Chief Financial Officer Sheri Stoll said the budget deliberations by the Ohio House and Senate were not concluded in time to meet the deadline for preparing the new budget for the trustees.
The $60 billion state budget got through the conference committee in the early morning hours of Wednesday, and now will go to Gov. Mike DeWine for his signature any possible line item vetoes.
[RELATED: Here is what is in the Ohio GOP budget bill going to Gov. DeWine’s desk]
Without the necessary information from the state budget, Stoll instead presented last year’s budget. The 2025 budget called for spending $467,396,375 with revenues of $468,053,963.
Then when the state budget is finalized, a new budget will be drawn up, and trustees will meet to act on it.
The trustees also approved a resolution that permits the administration to set the tuition for the incoming cohort of students “to the extent permitted by Ohio law” once the budget has been finalized. The fees for the current cohort, the seventh since BGSU introduced the Falcon Guarantee, is $6,962.40, in tuition and fees.

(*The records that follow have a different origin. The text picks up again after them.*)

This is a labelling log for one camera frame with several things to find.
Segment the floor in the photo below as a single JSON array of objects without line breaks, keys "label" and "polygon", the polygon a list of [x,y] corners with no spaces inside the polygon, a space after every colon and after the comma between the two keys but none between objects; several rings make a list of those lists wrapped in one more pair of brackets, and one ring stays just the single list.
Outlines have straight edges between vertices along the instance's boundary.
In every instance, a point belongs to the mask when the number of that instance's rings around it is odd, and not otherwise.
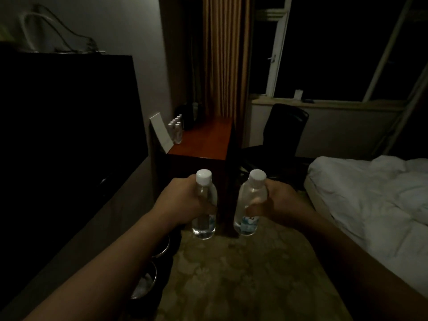
[{"label": "floor", "polygon": [[261,218],[250,237],[182,236],[156,321],[351,320],[297,231]]}]

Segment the bed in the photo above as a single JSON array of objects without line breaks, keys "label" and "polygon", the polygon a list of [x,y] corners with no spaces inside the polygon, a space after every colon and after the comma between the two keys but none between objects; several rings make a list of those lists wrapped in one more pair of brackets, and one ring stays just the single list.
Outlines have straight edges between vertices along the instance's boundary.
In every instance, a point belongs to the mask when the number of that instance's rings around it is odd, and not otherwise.
[{"label": "bed", "polygon": [[305,189],[316,211],[428,297],[428,160],[321,156]]}]

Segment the bottle base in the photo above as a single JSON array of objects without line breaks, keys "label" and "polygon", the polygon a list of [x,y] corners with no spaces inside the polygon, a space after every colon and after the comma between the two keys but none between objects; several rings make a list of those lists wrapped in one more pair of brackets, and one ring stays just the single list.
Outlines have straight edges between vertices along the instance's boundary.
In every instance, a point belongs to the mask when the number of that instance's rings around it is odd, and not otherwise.
[{"label": "bottle base", "polygon": [[193,231],[193,234],[195,235],[195,237],[197,237],[198,239],[208,240],[208,239],[212,238],[212,236],[214,235],[215,228],[211,232],[209,232],[209,231],[198,231],[198,230],[195,230],[194,228],[192,229],[192,231]]},{"label": "bottle base", "polygon": [[240,224],[238,224],[237,222],[233,222],[233,228],[235,229],[236,232],[238,232],[238,234],[245,235],[245,236],[253,235],[257,231],[257,227],[252,232],[242,231]]}]

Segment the chair backrest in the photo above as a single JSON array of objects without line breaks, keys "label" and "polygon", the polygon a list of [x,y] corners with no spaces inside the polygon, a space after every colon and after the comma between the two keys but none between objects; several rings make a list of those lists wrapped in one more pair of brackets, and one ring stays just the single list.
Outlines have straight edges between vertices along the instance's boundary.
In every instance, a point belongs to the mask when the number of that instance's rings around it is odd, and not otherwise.
[{"label": "chair backrest", "polygon": [[298,107],[274,104],[263,131],[263,147],[278,159],[293,157],[308,118]]}]

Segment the person's left arm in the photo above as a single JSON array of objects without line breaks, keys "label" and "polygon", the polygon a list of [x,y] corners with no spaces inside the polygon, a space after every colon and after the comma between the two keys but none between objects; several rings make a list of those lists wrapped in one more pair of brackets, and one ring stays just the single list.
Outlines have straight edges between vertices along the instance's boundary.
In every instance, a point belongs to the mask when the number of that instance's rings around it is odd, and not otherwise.
[{"label": "person's left arm", "polygon": [[160,240],[180,224],[215,213],[213,206],[196,196],[195,183],[195,175],[173,179],[150,212],[57,288],[25,321],[108,320],[117,316]]}]

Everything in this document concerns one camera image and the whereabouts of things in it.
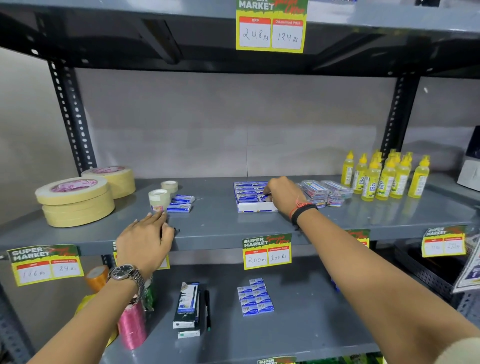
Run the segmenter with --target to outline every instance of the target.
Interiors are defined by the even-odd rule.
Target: pen
[[[205,290],[205,315],[207,317],[207,331],[210,331],[212,323],[210,322],[210,292]]]

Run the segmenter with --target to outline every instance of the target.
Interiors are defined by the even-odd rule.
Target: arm
[[[134,221],[117,239],[119,265],[133,264],[146,280],[170,251],[174,229],[165,222],[166,213],[148,214]],[[109,280],[28,363],[97,364],[120,316],[138,292],[132,279]]]
[[[286,177],[273,178],[264,193],[284,214],[306,201]],[[460,313],[318,210],[303,212],[297,223],[389,364],[431,364],[454,342],[480,337]]]

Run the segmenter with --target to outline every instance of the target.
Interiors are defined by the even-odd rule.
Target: watch face
[[[112,270],[113,279],[126,279],[129,277],[130,273],[133,272],[135,267],[131,264],[124,264],[119,267],[115,267]]]

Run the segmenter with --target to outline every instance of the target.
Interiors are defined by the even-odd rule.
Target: hand
[[[264,194],[272,194],[275,207],[287,216],[297,207],[297,201],[307,202],[301,189],[285,176],[272,178],[265,187]]]
[[[144,280],[149,279],[172,248],[175,229],[166,221],[167,213],[159,211],[127,226],[117,238],[117,264],[133,264]]]

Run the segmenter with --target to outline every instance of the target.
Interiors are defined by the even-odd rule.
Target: silver watch
[[[138,300],[144,300],[145,282],[140,274],[140,271],[134,265],[124,264],[122,266],[115,267],[108,275],[114,280],[124,280],[127,278],[134,280],[138,286],[138,294],[137,297],[134,298],[130,303],[137,303]]]

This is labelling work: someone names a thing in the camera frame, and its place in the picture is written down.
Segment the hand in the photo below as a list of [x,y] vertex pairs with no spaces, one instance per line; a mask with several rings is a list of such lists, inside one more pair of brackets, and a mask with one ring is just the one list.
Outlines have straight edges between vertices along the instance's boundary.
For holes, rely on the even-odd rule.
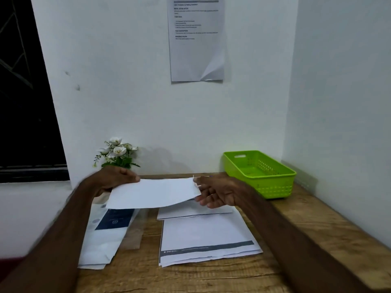
[[196,197],[195,201],[210,209],[224,205],[235,206],[238,195],[249,187],[246,183],[237,178],[229,177],[227,174],[198,177],[194,178],[194,182],[200,185],[199,190],[201,191],[201,195]]
[[114,187],[127,183],[136,183],[140,177],[129,169],[118,166],[105,166],[99,172],[85,179],[87,184],[98,187],[97,196],[110,192]]

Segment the wooden table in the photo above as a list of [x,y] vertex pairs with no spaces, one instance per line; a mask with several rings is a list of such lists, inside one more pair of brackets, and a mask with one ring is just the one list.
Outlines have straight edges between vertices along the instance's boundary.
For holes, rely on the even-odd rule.
[[[272,203],[292,223],[370,288],[391,288],[391,251],[302,187]],[[77,293],[293,292],[269,248],[242,213],[263,253],[192,264],[158,266],[161,221],[149,211],[139,250],[119,250],[101,271],[80,270]]]

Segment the red object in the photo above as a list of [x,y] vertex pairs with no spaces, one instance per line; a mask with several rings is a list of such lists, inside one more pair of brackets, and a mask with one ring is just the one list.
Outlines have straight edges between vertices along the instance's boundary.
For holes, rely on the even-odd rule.
[[11,271],[14,270],[23,259],[24,257],[0,259],[0,282],[3,281]]

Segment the green basket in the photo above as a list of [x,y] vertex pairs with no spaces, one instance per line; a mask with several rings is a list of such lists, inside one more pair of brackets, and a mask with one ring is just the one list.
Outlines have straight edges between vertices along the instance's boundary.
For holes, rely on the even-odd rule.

The trustees also set the cost of the new hybrid Doctorate in Occupational Therapy as $90,000 for the six semester program.
A special course fees for the new AI + X program were set at the meeting. The new program allows students to pair studies in artificial intelligence with a variety of majors.
In order for the students in AI + X programs to gain knowledge, and experience, “we need to provide them with access to those tools and the ability to use them,” she said.
To that end, the university is in the process of negotiating an agreement to give students access to a platform that includes multiple AI products.
The students would have to pay $40 a month to access that platform. The fee, Stoll said, would be the same no matter how many courses that would require it the student is taking in the semester.
Also approved were a variety of other special fees. Those are in addition to special fees approved in February.
Stoll also explained that as one of the first institutions that established a tuition guarantee, it pioneered certain approaches which proved not to work well.
That includes locking the amount students would pay in special fees.
Keeping track of those fees, which can change annually, proved extremely burdensome and unwieldy for the administration.
The resolution passed by the trustees Thursday takes those special fees out of the guarantee, so students will possibly need to pay more as the cost is adjusted.